Autocorrelation model for pitch processing in the frog’s auditory nerve

Abstract

Bullfrogs’ reactions to simulated vocalizations are sensitive to disruption of the 100-Hz 1st harmonic periodicity caused by the presence of inharmonic frequency components or changes in component phase. This behavioral preference for a specific range of periods indicates that representation of periodicity ‘‘pitch’’ may be the basis for evaluation of conspecific calls. Anuran auditory-nerve fibers phase-lock to the 1st and sometimes the 2nd or 3rd harmonic of multiple harmonic signals. Interval histograms of fiber responses reflect the complex pitch of both harmonic and inharmonic stimuli. We developed a pitch model that estimates pitch-period autocorrelation functions from all-order interval histograms across frequency channels by implementing model neurons designed to replicate the frog’s auditory nerve.

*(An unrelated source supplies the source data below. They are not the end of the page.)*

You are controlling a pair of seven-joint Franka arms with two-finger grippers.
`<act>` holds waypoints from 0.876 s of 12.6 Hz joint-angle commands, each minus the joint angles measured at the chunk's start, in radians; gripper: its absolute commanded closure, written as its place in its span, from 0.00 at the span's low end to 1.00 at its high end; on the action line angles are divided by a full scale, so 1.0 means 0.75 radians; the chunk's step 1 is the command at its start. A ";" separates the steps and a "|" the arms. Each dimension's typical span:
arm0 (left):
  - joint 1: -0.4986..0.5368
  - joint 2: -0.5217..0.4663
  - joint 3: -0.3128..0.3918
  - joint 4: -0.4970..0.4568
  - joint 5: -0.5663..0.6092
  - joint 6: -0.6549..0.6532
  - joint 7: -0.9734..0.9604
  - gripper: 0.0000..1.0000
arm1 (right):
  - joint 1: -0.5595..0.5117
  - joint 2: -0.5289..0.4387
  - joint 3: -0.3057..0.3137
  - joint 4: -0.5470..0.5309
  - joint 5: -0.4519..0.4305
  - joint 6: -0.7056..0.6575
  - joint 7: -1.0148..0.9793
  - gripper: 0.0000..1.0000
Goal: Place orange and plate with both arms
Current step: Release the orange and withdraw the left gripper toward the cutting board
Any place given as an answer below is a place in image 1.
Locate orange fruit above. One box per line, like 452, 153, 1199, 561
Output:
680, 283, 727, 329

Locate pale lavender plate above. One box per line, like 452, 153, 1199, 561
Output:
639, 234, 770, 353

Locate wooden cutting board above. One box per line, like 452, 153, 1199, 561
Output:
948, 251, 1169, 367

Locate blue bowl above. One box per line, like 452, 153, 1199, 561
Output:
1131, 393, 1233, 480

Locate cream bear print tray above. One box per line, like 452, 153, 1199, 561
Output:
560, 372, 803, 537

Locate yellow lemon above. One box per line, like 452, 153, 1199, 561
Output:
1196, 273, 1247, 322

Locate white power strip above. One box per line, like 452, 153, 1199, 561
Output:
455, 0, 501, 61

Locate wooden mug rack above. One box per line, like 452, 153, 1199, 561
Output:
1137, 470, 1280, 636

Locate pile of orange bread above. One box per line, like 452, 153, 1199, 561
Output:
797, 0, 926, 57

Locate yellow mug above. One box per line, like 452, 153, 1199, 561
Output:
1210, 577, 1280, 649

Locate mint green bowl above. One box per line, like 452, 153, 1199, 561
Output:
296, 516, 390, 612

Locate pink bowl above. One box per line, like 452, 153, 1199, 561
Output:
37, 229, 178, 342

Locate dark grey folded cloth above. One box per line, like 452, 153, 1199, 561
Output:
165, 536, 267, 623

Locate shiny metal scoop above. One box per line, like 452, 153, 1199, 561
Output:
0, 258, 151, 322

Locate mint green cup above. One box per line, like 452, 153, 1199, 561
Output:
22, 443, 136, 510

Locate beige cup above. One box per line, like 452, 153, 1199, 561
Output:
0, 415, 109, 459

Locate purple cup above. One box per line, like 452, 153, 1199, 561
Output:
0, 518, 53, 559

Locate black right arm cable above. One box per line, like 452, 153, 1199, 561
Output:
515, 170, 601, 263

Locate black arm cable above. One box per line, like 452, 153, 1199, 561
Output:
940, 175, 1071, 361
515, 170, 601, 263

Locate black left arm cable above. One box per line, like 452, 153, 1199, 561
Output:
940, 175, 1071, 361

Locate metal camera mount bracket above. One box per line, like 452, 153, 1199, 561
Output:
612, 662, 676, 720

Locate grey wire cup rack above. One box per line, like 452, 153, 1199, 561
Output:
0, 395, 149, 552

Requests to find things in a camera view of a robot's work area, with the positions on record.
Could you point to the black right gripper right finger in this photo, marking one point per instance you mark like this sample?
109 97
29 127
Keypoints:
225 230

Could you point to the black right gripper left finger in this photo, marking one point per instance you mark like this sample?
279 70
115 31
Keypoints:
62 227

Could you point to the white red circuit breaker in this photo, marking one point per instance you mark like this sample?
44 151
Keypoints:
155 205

Histograms are aligned in time across channels before being combined into a single pitch image (‘‘strobing’’ in the Patterson pulse-ribbon model; ‘‘dechirping’’ in bat sonar target-ranging). The resultant output yields a sharp pitchlike image, consistent with both behavioral and physiological results. Robust 1st-harmonic pitch images are produced for multiple harmonic signals, and even two-component sounds require only a few parallel fibers to yield a robust 1st-harmonic pitch.